With the table created and prepared I begin to load data, starting with the oldest first. Hypertables are designed with the idea that newer data comes in later so testing in this order makes sense.

The following INSERT query moves data from the oldest tags table with a join to the matching pgosm_flex table to retrieve the osm_date and region.

INSERT INTO osmts.tags
SELECT p.osm_date, p.region, t.*
    FROM osm_co20181210.pgosm_flex p
    INNER JOIN osm_co20181210.tags t ON True
;
INSERT 0 2341324
Time: 12404.793 ms (00:12.405)

After the INSERT, run an ANALYZE to ensure Postgres and Timescale have updated statistics on the newly populated data.

ANALYZE osmts.tags;

A standard COUNT(*) confirms the row count from the previous INSERT.

SELECT COUNT(*) FROM osmts.tags;
┌─────────┐
│  count  │
╞═════════╡
│ 2341324 │
└─────────┘
(1 row)
Time: 268.845 ms

With Timescale's Hypertables there is a faster way to get a row count if exact numbers are not needed. The approximate_row_count() function runs significantly faster on large tables with results close to actual row counts. The difference from the prior result and the following result is only 1,620 different, a variance of 0.07% from the total.

SELECT approximate_row_count('osmts.tags');
┌───────────────────────┐
│ approximate_row_count │
╞═══════════════════════╡
│               2342944 │
└───────────────────────┘
(1 row)
Time: 56.806 ms

In this example, using approximate_row_count was 79% faster than COUNT(*) because it uses statistics instead of a full sequence scan. This is the same reason I often use our PgDD extension for row counts on regular Postgres tables.

Also of note, I had to run ANALYZE a couple times to get the approximate_row_count to be different from the actual row count... 😂

Compress hypertable

Timescale hypertables do not apply compression by default, it needs to be enabled. The following ALTER TABLE query defines how the table should be compressed. The Timescale docs on compression suggest that the segmentby columns should line up well with common WHERE clause patterns. The combination of segmentby columns and orderby columns are important to get right before you start doing this in production.

ALTER TABLE osmts.tags SET (
  timescaledb.compress,
  timescaledb.compress_segmentby = 'region, geom_type',
  timescaledb.compress_orderby = 'osm_id'
);

Note: The osm_date column is not included in the compression definition.

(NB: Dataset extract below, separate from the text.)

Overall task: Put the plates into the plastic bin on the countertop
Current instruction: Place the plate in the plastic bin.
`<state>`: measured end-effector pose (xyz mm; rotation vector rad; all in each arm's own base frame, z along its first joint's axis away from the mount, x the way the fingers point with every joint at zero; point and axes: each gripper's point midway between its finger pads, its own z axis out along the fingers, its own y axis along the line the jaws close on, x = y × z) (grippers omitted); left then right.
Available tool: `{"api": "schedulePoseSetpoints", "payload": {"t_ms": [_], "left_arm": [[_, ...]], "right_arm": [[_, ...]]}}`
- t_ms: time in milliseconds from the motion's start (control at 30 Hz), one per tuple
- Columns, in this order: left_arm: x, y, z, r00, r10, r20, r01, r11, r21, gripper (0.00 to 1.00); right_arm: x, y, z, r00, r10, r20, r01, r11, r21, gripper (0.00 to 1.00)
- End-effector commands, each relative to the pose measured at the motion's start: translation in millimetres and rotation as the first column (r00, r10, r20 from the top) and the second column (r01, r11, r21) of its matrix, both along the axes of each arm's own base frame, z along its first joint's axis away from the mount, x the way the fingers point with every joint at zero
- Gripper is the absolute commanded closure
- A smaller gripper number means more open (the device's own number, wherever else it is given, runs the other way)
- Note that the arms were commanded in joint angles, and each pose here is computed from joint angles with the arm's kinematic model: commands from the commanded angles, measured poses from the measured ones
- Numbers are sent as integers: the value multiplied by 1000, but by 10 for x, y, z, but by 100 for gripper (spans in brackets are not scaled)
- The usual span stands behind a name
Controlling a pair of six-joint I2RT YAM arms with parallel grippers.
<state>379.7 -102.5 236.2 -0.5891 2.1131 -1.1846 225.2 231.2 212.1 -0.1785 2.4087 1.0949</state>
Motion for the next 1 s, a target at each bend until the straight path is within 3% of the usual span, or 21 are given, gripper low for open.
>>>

That detail seems to be handled behind-the-scenes by Timescale.

Set a compression policy to automatically compress data older than a certain threshold. This is done with the add_compression_policy() function. The data loaded right now is from 2018, well beyond the 14 day threshold being set.

SELECT add_compression_policy('osmts.tags', INTERVAL '14 days');

After adding the policy, wait a minute or two for the compression to happen and check on the size using the results from the chunk_compression_stats() function. The results from the following query reports the data was 607 MB uncompressed and 45 MB when compressed.

Reduced size by 93%, not too shabby!

SELECT chunk_schema, chunk_name, compression_status,
        pg_size_pretty(before_compression_total_bytes) AS size_total_before,
        pg_size_pretty(after_compression_total_bytes) AS size_total_after
    FROM chunk_compression_stats('osmts.tags');

┌───────────────────────┬────────────────────┬────────────────────┬───────────────────┬──────────────────┐
│     chunk_schema      │     chunk_name     │ compression_status │ size_total_before │ size_total_after │
╞═══════════════════════╪════════════════════╪════════════════════╪═══════════════════╪══════════════════╡
│ _timescaledb_internal │ _hyper_28_33_chunk │ Compressed         │ 607 MB            │ 45 MB            │
└───────────────────────┴────────────────────┴────────────────────┴───────────────────┴──────────────────┘

Keep in mind, my goal is to implement this with the entire U.S., not just Colorado. The current size of the U.S. data is 67 GB with 27 GB of that bulk (40%!) in the tags table. Compressing this table by 93% should reduce each U.S. snapshot by around 25 GB.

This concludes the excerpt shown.